Arlene Foster said some of the claims she had heard about politics failing loyalism were not true, but she acknowledged they were still “very strongly held perceptions”.
The DUP leader’s comments came as deputy First Minister Michelle O’Neill urged the UK and Irish governments to get more involved with efforts to return stability to the region after this month’s street disorder.
Anger at post-Brexit trading arrangements that have created economic barriers with the rest of the UK has been cited as one factor behind the violence that has erupted in loyalist areas.
Another is the outrage felt by some loyalists at a decision not to prosecute 24 Sinn Féin members, including Ms O’Neill, who attended a huge republican funeral amid lockdown restrictions last year.

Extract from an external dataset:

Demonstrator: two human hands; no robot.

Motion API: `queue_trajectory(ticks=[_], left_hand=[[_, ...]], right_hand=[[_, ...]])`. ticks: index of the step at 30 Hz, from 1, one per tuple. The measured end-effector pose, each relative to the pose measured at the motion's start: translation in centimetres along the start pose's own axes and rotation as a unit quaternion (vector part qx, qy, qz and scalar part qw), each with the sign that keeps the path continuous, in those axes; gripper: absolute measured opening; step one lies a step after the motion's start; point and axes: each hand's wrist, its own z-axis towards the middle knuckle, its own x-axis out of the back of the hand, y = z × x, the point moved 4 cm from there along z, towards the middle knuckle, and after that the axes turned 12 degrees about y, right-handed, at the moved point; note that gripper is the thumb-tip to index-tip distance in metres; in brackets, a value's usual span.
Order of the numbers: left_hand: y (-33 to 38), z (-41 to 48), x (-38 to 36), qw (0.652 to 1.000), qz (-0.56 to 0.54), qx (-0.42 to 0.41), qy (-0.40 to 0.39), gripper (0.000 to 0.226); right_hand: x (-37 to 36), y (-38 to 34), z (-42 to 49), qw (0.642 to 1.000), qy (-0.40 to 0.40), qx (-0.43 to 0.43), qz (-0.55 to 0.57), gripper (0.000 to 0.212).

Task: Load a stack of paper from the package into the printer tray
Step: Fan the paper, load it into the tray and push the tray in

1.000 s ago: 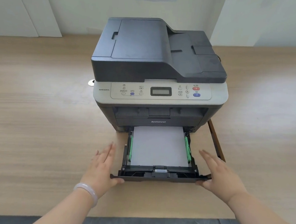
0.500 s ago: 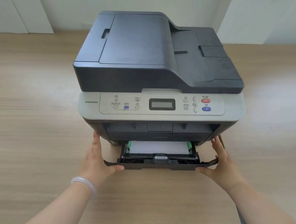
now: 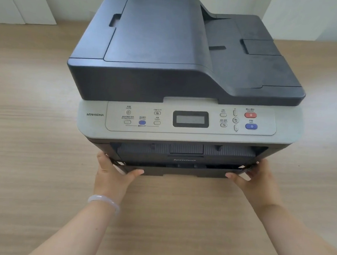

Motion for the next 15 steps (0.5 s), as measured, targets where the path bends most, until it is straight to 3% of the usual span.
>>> queue_trajectory(ticks=[6, 15], left_hand=[[0.7, 0.4, -0.4, 1.000, 0.001, 0.012, 0.026, 0.082], [1.3, -0.1, 0.2, 1.000, -0.005, 0.008, -0.014, 0.076]], right_hand=[[-0.5, -0.5, 0.7, 0.999, 0.042, -0.005, -0.024, 0.077], [-0.2, -2.0, -0.3, 0.999, 0.016, -0.009, -0.027, 0.079]])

But many within the loyalist community have also pointed to more long-standing concerns the peace process, particularly the Good Friday accord of 1998, has handed them a raw deal.
They cite underinvestment and deprivation in loyalist working class areas as further proof that they have missed out on the gains of peace.
Nationalists and republicans reject this premise, insisting their communities have experienced just has many problems with poverty and unemployment since the signing of the Good Friday Agreement.
Last week also saw violence flare in some nationalist areas.
On Saturday, DUP chairman Maurice Morrow told the News Letter that the authorities had shown a “total and absolute capitulation to the demands of militant republicanism”.
On Monday, Ms O’Neill described Mr Morrow’s claims as “nonsense”.
Mrs Foster, who described the deputy First Minister’s reaction as “disappointing”, said concerns within loyalism could not be ignored.
“All of those things have to be tackled head on and not dismissed as nonsense because, you know, one person’s nonsense is another person’s absolute belief in what is happening at this moment in time,” she said.
“And therefore I will not dismiss what people have to say as nonsense.”
Mrs Foster told BBC Radio Ulster: “I fundamentally believe that responsible leadership doesn’t ignore views from the community because you may not agree with them or they may be difficult to listen to.”
She added: “I’m not going to go through all of the things that I’ve heard over this past week, some of which are not true or they are perceptions, but they are very, very strongly held perceptions.
“And how do we change perceptions?
“We change perceptions by engaging, by listening, by actually saying to people ‘well, actually here is what the case is in terms of the loyalist community’.”
Ms O’Neill said she did not think loyalism had been left behind.
“I actually see the same challenges in working class loyalist communities that I do in a lot of working class nationalist communities,” she told Radio Ulster.
“Poverty isn’t picking and choosing a religion, poverty is happening across the board, so what we need to see delivered upon are anti-poverty strategies, what we need to see is good housing for people, what we need to see is opportunity for a job for people, and that’s across the piece and we only deliver that by working together.”
The Sinn Féin vice president accused the UK and Irish governments of taking a “hands-off” approach to the peace process.
“That’s been demonstrated that doesn’t work, our peace process was not an event at a point in time and that’s it done,” she said.
“It needs to be nurtured and looked after and the two governments have a role to play as the co-guarantors of the (Good Friday) agreement.
“So yes, both governments should be very much engaged.
“I’ve made that point to the Taoiseach (Micheál Martin), I’ve made that point to (Northern Ireland Secretary) Brandon Lewis and I do believe that it’s time for both governments to get engaged again to be properly engaged in an ongoing way and to ensure the political agreements that were made are delivered upon.”
Reacting to suggestions that a summit could be convened to discuss the ongoing issues, Ms O’Neill insisted more sustained engagement was required, rather than a one-off political setpiece.